La instrucción a los discípulos, que de momento son incapaces de entender, significa que quien sigue a
Jesús ha de aceptar no sólo el hecho de su trágico final, sino la disposición a vivir del mismo modo que
él, con la misma coherencia y con las consecuencias negativas que pueden sobrevenir, como el único
camino de salvación verdadera. Es una instrucción importante porque, como se ve en el texto de hoy,
mientras Jesús les habla de su próxima pasión, ellos están preocupados por el éxito en este mundo, por
alcanzar posiciones de prestigio y poder, que incluso se disputan entre ellos. Se puede decir que, al
menos de momento, están en ondas completamente distintas. Pero Jesús no desespera por ello. Al
contrario, toma pie en esa discusión de los apóstoles para introducirlos en la sabiduría de la cruz por la
vía pedagógica del espíritu de servicio.
Frente a la lógica del poder, que busca el reconocimiento, la fama, la riqueza, el ser servido, Jesús
propone otra forma de primacía: por un lado, hacerse servidor. No se trata de adoptar un espíritu servil,
sino de hacer una libre elección. El servicio realizado libremente es parte de la esencia del amor. Pero,
para ello, hay que dejar a un lado las actitudes arrogantes y autosuficientes. Y aquí entra en juego la
enseñanza sobre los niños. Estos eran en la cultura del momento el prototipo de la insignificancia
social. Jesús toma un niño y lo abraza, y lo señala como “el primero” y el más importante. Es claro que
para los apóstoles el más importante era Jesús, al que confesaban como Mesías e Hijo de Dios. Pues
bien, Jesús les dice que para acogerle a él, el más importante, tienen que acoger a los que, según los
parámetros sociales, carecen de importancia, como ese niño, del que hace sacramento de su persona; y
acogiéndole a él en los más pequeños acogen al mismo Dios. El verdadero camino de seguimiento de
Jesús, que conduce a la salvación y a la vida, es el camino de la pequeñez (como la “infancia
espiritual” de santa Teresa de Lisieux), del servicio y de la cruz.

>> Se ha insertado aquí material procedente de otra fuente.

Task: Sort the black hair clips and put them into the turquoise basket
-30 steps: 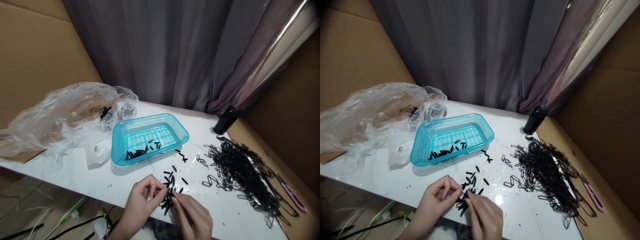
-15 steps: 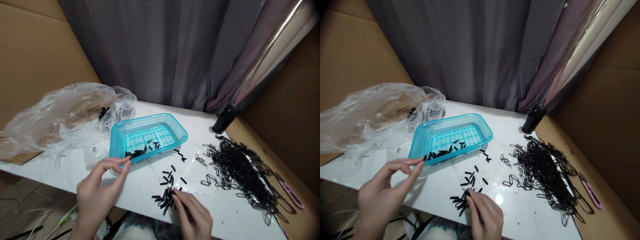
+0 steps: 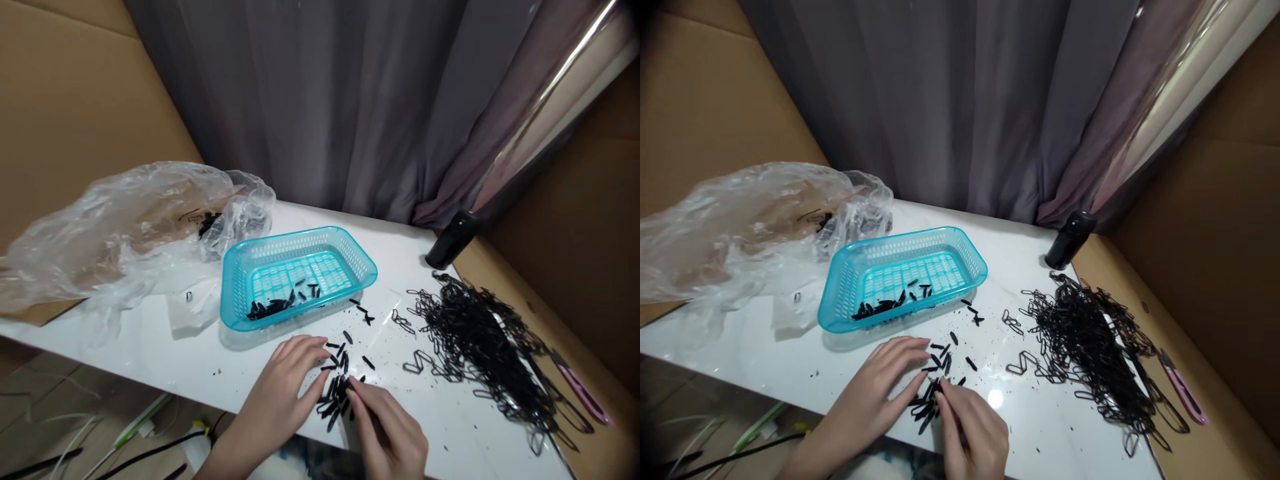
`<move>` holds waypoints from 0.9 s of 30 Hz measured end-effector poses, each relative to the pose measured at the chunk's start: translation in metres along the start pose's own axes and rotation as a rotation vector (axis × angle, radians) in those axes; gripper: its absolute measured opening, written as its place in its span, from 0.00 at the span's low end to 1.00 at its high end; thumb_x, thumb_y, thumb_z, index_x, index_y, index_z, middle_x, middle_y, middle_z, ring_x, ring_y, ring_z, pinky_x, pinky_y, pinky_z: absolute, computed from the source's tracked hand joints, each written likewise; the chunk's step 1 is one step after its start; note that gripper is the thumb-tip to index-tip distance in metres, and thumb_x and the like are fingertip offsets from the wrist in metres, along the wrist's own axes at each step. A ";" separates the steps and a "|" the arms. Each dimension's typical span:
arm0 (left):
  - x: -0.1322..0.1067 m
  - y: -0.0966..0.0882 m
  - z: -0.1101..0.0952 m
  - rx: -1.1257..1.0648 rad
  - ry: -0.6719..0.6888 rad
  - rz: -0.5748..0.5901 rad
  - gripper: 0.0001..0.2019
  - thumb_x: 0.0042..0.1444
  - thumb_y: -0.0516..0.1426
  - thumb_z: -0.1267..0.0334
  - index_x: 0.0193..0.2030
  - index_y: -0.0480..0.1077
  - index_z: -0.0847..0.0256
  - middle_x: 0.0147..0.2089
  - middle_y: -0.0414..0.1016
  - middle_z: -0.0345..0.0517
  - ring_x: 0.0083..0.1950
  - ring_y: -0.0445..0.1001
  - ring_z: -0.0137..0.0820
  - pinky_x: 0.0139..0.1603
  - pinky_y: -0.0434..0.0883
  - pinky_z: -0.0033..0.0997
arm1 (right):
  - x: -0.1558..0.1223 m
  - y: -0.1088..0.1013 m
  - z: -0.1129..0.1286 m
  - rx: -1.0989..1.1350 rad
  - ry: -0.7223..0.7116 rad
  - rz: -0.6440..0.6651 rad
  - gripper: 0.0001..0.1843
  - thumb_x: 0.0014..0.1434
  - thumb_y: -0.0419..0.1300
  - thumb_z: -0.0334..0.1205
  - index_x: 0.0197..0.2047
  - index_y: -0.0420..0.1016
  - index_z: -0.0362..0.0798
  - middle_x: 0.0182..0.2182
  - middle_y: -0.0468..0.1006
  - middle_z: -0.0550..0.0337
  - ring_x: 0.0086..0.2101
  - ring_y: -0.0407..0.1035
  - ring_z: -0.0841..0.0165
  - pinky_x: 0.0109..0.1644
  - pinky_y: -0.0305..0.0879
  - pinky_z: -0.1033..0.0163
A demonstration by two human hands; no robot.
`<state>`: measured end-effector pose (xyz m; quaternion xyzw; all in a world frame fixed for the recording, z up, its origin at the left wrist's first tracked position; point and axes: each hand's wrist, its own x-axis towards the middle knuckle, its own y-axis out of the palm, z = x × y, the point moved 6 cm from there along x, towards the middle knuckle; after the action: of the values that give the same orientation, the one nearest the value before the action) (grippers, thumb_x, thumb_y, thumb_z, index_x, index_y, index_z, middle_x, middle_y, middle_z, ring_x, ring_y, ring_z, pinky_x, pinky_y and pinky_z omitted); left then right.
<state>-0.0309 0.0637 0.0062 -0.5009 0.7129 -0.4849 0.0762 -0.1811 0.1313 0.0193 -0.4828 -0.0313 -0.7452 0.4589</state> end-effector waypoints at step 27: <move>0.009 0.017 0.017 -0.426 -0.390 -0.049 0.05 0.61 0.57 0.61 0.36 0.71 0.58 0.36 0.75 0.42 0.40 0.72 0.34 0.44 0.69 0.31 | -0.001 0.002 -0.003 -0.057 0.040 -0.030 0.07 0.62 0.59 0.30 0.39 0.80 0.42 0.33 0.82 0.57 0.33 0.78 0.77 0.41 0.75 0.79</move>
<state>-0.0356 0.0467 -0.0122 -0.6064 0.7582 -0.2207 0.0932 -0.1820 0.1292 0.0162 -0.4804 -0.0080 -0.7620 0.4342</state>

La carta de Santiago nos da un cumplido ejemplo de esta sabiduría de la cruz. Cuando uno elige “ser
importante”, “el más importante”, surge inmediatamente el conflicto, la envidia, la rivalidad, el
desorden y toda clase de males. Esto es lo que sucede cuando uno pretende ante todo dar satisfacción a
sus pasiones, poniendo a su servicio a los demás y las cosas más sagradas. Como atestigua Santiago,
esto puede pasar incluso en el seno de la comunidad cristiana. Lo que indica hasta qué punto muchos
creyentes siguen y seguimos sin entender ni aceptar el camino de la cruz y del servicio que nos
propone Jesús. Y si esto es así, ¿qué testimonio pueden (podemos) dar? ¿Cómo anunciar el evangelio
de Jesucristo, del amor y de la paz, si vivimos en contradicción con la enseñanza de nuestro Maestro?

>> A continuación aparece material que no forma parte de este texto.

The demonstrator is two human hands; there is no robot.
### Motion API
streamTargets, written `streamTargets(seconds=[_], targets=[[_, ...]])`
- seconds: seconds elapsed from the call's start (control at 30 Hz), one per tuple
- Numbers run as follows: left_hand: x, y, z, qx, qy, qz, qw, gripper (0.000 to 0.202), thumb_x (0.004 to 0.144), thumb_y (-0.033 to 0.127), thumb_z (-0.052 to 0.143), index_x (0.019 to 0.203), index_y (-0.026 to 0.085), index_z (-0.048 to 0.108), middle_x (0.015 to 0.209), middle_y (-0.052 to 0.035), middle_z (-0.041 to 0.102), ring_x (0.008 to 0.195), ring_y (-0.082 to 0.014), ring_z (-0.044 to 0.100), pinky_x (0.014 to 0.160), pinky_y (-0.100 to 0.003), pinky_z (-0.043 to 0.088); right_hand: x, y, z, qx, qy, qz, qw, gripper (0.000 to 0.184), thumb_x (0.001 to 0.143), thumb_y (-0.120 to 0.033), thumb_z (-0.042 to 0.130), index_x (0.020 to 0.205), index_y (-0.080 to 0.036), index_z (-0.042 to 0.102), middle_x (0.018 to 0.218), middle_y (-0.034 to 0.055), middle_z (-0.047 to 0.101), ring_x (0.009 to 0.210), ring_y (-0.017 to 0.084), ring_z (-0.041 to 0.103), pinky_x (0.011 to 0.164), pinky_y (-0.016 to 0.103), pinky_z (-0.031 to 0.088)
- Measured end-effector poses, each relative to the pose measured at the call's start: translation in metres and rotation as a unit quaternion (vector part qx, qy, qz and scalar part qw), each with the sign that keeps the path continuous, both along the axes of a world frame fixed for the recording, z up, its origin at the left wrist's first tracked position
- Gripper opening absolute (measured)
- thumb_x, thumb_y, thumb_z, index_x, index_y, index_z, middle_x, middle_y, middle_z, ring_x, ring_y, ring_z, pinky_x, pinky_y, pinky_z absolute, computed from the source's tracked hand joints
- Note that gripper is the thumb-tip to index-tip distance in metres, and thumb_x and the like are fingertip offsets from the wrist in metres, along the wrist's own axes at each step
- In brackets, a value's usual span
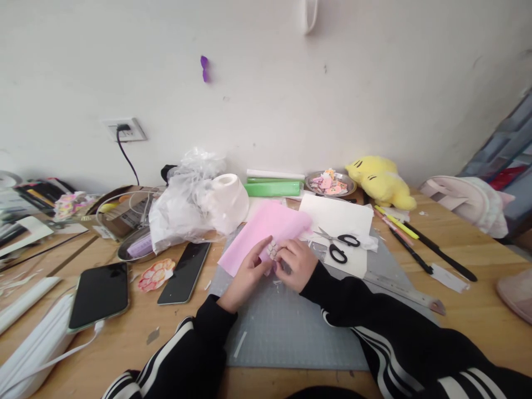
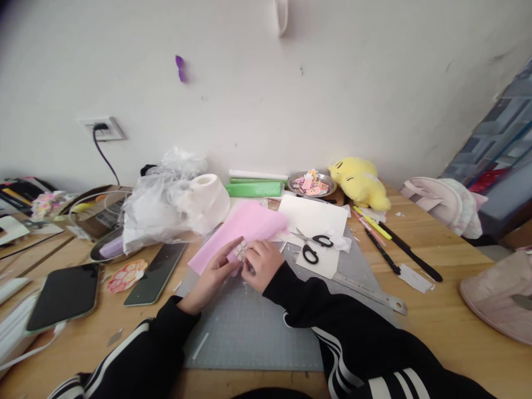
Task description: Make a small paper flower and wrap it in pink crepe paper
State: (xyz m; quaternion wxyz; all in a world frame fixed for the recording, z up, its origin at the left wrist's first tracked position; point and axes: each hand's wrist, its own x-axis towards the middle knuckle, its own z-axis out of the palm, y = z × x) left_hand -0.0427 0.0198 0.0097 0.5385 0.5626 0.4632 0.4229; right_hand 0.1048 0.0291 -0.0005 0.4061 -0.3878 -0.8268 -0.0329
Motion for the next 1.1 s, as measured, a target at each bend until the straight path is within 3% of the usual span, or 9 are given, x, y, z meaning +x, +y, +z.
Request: streamTargets(seconds=[0.2, 0.37, 0.57, 0.83, 0.93, 1.03, 1.1], targets=[[0.004, 0.002, 0.001, -0.009, -0.024, -0.014, 1.0, 0.047, 0.073, 0.03, 0.053, 0.117, 0.015, 0.045, 0.068, 0.0007, 0.054, 0.053, -0.0076, 0.042, 0.055, -0.021, 0.036, 0.0, 0.001, -0.007, -0.031, 0.033, 0.031, 0.998, 0.012, 0.071, -0.024, 0.051, 0.078, -0.017, 0.058, 0.096, 0.0082, 0.053, 0.087, 0.019, 0.05, 0.075, 0.033, 0.04], [0.005, 0.002, 0.002, 0.009, -0.002, -0.022, 1.0, 0.039, 0.072, 0.028, 0.055, 0.109, 0.017, 0.052, 0.092, -0.0056, 0.059, 0.062, -0.0101, 0.049, 0.06, -0.023, 0.04, 0.004, 0.006, -0.007, -0.063, 0.115, 0.014, 0.991, 0.022, 0.071, -0.026, 0.054, 0.091, -0.014, 0.052, 0.092, 0.0104, 0.055, 0.085, 0.019, 0.051, 0.074, 0.034, 0.043], [0.005, 0.002, 0.001, 0.029, 0.036, -0.029, 0.998, 0.034, 0.074, 0.029, 0.053, 0.105, 0.018, 0.055, 0.096, -0.0062, 0.061, 0.083, -0.0184, 0.055, 0.072, -0.028, 0.042, 0.003, 0.009, -0.006, -0.124, 0.174, 0.022, 0.977, 0.017, 0.067, -0.019, 0.057, 0.084, -0.017, 0.051, 0.077, 0.0038, 0.056, 0.069, 0.014, 0.051, 0.067, 0.029, 0.044], [0.004, 0.005, -0.004, 0.062, 0.034, -0.011, 0.997, 0.036, 0.073, 0.029, 0.054, 0.108, 0.019, 0.051, 0.111, -0.0063, 0.054, 0.098, -0.0192, 0.051, 0.08, -0.028, 0.042, 0.002, 0.005, -0.005, -0.146, 0.174, 0.028, 0.973, 0.014, 0.07, -0.022, 0.056, 0.081, -0.015, 0.057, 0.076, 0.0054, 0.061, 0.071, 0.015, 0.053, 0.067, 0.029, 0.044], [0.004, 0.004, -0.002, 0.046, 0.041, 0.011, 0.998, 0.035, 0.071, 0.03, 0.056, 0.103, 0.019, 0.054, 0.105, -0.0061, 0.057, 0.087, -0.0173, 0.055, 0.072, -0.025, 0.044, 0.003, 0.005, -0.003, -0.175, 0.175, 0.04, 0.968, 0.009, 0.071, -0.024, 0.055, 0.071, -0.016, 0.059, 0.067, 0.0034, 0.06, 0.065, 0.013, 0.053, 0.064, 0.027, 0.043], [0.002, 0.003, 0.003, 0.014, 0.04, 0.053, 0.998, 0.036, 0.069, 0.033, 0.057, 0.101, 0.017, 0.055, 0.078, -0.0029, 0.06, 0.06, -0.0122, 0.055, 0.052, -0.021, 0.043, 0.01, 0.014, 0.002, -0.213, 0.232, 0.018, 0.949, 0.012, 0.068, -0.027, 0.056, 0.066, -0.015, 0.058, 0.065, 0.0028, 0.059, 0.063, 0.013, 0.052, 0.063, 0.026, 0.043], [-0.001, 0.004, 0.005, -0.002, 0.036, 0.078, 0.996, 0.035, 0.069, 0.035, 0.057, 0.098, 0.017, 0.054, 0.062, 0.0021, 0.054, 0.046, -0.0087, 0.047, 0.042, -0.019, 0.038, 0.02, 0.026, 0.006, -0.24, 0.3, -0.006, 0.923, 0.013, 0.064, -0.028, 0.058, 0.065, -0.015, 0.058, 0.069, 0.0027, 0.058, 0.07, 0.014, 0.053, 0.068, 0.028, 0.042]])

Cuando tal sucede, ¿no estamos volviendo sosa la sal y escondiendo la luz bajo el celemín? (cf. Mt 5,
13-16). Una fe vivida de modo tan incoherente hace estéril nuestra vida y vacía nuestra oración. Pero,
no lo olvidemos, los discípulos tampoco entendieron enseguida las enseñanzas de Jesús. Igual que
ellos, también nosotros estamos en camino, y tenemos la posibilidad de volvernos a la escucha de la
Palabra, que es el mismo Cristo, y que nos comunica la sabiduría que viene de arriba, con sus actitudes
de paz, comprensión, tolerancia y misericordia, y que da frutos de justicia y buenas obras, de servicio
constante y sincero. Esta es la consecuencia de la escucha, acogida y comprensión de la Palabra del
Señor, de la sabiduría de la cruz: convertirnos en mensajeros y agentes de paz, primero en la propia
comunidad cristiana y, después, en el mundo entero.